__WORK REQUIRED__
Retype the data below in full, keeping every character as it is.

Records from a data source:
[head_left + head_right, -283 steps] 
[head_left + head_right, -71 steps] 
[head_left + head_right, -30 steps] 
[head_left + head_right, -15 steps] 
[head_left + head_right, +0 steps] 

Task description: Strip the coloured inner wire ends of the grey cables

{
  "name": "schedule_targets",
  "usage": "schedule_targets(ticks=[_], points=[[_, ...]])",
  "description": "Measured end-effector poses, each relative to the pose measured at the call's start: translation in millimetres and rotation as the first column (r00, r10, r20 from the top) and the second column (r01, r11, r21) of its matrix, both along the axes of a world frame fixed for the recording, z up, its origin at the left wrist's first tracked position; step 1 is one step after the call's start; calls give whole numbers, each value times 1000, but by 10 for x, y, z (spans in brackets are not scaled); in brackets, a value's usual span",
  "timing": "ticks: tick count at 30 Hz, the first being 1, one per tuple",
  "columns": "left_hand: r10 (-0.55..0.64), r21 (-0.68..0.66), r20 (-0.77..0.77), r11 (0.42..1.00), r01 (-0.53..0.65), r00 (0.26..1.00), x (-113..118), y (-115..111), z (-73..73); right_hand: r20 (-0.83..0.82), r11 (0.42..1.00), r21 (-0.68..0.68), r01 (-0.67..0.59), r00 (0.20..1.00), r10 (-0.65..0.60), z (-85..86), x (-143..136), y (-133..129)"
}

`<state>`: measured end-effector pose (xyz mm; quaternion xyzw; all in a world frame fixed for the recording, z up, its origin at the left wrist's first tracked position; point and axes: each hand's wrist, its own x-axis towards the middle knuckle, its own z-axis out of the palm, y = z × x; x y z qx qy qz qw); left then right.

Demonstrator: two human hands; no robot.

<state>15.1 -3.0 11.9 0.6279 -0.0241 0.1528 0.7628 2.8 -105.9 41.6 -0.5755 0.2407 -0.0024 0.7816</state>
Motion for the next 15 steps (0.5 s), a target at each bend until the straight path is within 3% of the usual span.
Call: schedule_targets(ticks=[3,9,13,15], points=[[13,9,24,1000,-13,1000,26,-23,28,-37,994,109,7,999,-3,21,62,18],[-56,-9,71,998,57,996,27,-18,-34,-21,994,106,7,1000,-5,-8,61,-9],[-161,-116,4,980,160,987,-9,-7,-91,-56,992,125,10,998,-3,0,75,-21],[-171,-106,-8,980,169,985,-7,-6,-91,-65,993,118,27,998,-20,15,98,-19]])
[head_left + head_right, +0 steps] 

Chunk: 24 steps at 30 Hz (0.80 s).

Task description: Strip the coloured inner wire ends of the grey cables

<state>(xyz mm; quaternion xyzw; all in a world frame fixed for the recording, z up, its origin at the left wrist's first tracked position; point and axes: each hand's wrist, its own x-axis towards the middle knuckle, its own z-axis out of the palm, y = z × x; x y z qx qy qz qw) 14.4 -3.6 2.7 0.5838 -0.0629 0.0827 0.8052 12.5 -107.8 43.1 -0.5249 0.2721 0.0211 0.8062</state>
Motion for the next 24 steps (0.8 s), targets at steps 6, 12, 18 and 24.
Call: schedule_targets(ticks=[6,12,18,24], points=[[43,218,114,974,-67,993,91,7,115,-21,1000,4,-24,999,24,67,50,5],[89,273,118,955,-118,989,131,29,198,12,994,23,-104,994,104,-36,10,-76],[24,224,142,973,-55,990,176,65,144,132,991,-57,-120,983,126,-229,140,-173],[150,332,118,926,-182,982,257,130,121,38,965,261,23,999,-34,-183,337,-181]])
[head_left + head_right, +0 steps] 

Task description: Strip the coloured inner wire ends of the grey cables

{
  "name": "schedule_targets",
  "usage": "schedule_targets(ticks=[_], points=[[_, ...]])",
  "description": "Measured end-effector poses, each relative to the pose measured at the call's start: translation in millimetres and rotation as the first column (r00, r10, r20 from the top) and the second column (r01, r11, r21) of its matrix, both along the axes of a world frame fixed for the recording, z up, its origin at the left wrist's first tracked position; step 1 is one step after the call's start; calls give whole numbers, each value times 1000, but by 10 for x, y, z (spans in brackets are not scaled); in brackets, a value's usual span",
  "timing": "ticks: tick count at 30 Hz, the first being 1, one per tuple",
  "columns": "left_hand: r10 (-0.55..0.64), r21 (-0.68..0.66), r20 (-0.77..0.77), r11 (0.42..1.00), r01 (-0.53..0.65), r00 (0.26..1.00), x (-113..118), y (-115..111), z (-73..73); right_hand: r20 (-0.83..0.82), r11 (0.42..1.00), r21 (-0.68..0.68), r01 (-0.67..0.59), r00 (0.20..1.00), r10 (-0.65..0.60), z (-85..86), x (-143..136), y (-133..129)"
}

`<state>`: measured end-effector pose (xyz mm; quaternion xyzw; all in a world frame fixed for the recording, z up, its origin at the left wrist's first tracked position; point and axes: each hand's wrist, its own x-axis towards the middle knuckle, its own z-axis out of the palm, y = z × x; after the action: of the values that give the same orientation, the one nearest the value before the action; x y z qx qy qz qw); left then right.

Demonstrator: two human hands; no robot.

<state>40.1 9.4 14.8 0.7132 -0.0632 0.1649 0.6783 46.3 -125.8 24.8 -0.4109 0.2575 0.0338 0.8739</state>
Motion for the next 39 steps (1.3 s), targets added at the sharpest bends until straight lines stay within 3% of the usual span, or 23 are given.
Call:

__SOLUTION__
[head_left + head_right, -283 steps] 
[head_left + head_right, -71 steps] 
[head_left + head_right, -30 steps] 
[head_left + head_right, -15 steps] 
[head_left + head_right, +0 steps] 

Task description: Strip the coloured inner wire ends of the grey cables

{
  "name": "schedule_targets",
  "usage": "schedule_targets(ticks=[_], points=[[_, ...]])",
  "description": "Measured end-effector poses, each relative to the pose measured at the call's start: translation in millimetres and rotation as the first column (r00, r10, r20 from the top) and the second column (r01, r11, r21) of its matrix, both along the axes of a world frame fixed for the recording, z up, its origin at the left wrist's first tracked position; step 1 is one step after the call's start; calls give whole numbers, each value times 1000, but by 10 for x, y, z (spans in brackets are not scaled); in brackets, a value's usual span",
  "timing": "ticks: tick count at 30 Hz, the first being 1, one per tuple",
  "columns": "left_hand: r10 (-0.55..0.64), r21 (-0.68..0.66), r20 (-0.77..0.77), r11 (0.42..1.00), r01 (-0.53..0.65), r00 (0.26..1.00), x (-113..118), y (-115..111), z (-73..73); right_hand: r20 (-0.83..0.82), r11 (0.42..1.00), r21 (-0.68..0.68), r01 (-0.67..0.59), r00 (0.20..1.00), r10 (-0.65..0.60), z (-85..86), x (-143..136), y (-133..129)"
}

`<state>`: measured end-effector pose (xyz mm; quaternion xyzw; all in a world frame fixed for the recording, z up, its origin at the left wrist's first tracked position; point and axes: each hand's wrist, its own x-axis towards the middle knuckle, its own z-axis out of the palm, y = z × x; x y z qx qy qz qw); left then right.

Demonstrator: two human hands; no robot.

<state>15.1 -3.0 11.9 0.6279 -0.0241 0.1528 0.7628 2.8 -105.9 41.6 -0.5755 0.2407 -0.0024 0.7816</state>
Motion for the next 15 steps (0.5 s), a target at each bend until the straight path is within 3% of the usual span.
Call: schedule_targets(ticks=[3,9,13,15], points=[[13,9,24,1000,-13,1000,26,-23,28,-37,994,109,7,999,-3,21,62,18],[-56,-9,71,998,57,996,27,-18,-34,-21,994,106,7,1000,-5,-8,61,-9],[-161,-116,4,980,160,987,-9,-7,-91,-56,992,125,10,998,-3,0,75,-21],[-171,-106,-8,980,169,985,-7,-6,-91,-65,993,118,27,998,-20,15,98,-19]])
[head_left + head_right, +0 steps] 

Chunk: 24 steps at 30 Hz (0.80 s).

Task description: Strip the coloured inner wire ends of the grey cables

<state>(xyz mm; quaternion xyzw; all in a world frame fixed for the recording, z up, its origin at the left wrist's first tracked position; point and axes: each hand's wrist, its own x-axis towards the middle knuckle, its own z-axis out of the palm, y = z × x; x y z qx qy qz qw) 14.4 -3.6 2.7 0.5838 -0.0629 0.0827 0.8052 12.5 -107.8 43.1 -0.5249 0.2721 0.0211 0.8062</state>
Motion for the next 24 steps (0.8 s), targets at steps 6, 12, 18 and 24.
Call: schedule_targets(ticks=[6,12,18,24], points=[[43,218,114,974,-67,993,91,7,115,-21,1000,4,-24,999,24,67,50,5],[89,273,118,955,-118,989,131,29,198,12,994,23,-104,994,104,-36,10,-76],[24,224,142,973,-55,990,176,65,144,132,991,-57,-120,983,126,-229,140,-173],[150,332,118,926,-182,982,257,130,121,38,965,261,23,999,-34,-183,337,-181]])
[head_left + head_right, +0 steps] 

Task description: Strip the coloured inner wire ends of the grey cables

{
  "name": "schedule_targets",
  "usage": "schedule_targets(ticks=[_], points=[[_, ...]])",
  "description": "Measured end-effector poses, each relative to the pose measured at the call's start: translation in millimetres and rotation as the first column (r00, r10, r20 from the top) and the second column (r01, r11, r21) of its matrix, both along the axes of a world frame fixed for the recording, z up, its origin at the left wrist's first tracked position; step 1 is one step after the call's start; calls give whole numbers, each value times 1000, but by 10 for x, y, z (spans in brackets are not scaled); in brackets, a value's usual span",
  "timing": "ticks: tick count at 30 Hz, the first being 1, one per tuple",
  "columns": "left_hand: r10 (-0.55..0.64), r21 (-0.68..0.66), r20 (-0.77..0.77), r11 (0.42..1.00), r01 (-0.53..0.65), r00 (0.26..1.00), x (-113..118), y (-115..111), z (-73..73); right_hand: r20 (-0.83..0.82), r11 (0.42..1.00), r21 (-0.68..0.68), r01 (-0.67..0.59), r00 (0.20..1.00), r10 (-0.65..0.60), z (-85..86), x (-143..136), y (-133..129)"
}

`<state>`: measured end-effector pose (xyz mm; quaternion xyzw; all in a world frame fixed for the recording, z up, its origin at the left wrist's first tracked position; point and axes: each hand's wrist, its own x-axis towards the middle knuckle, its own z-axis out of the palm, y = z × x; after the action: of the values that give the same orientation, the one nearest the value before the action; x y z qx qy qz qw); left then right.

Demonstrator: two human hands; no robot.

<state>40.1 9.4 14.8 0.7132 -0.0632 0.1649 0.6783 46.3 -125.8 24.8 -0.4109 0.2575 0.0338 0.8739</state>
Motion for the next 39 steps (1.3 s), targets added at the sharpest bends until straight lines stay within 3% of the usual span, or 23 are given.
Call:

What the exercise required has been answered in full.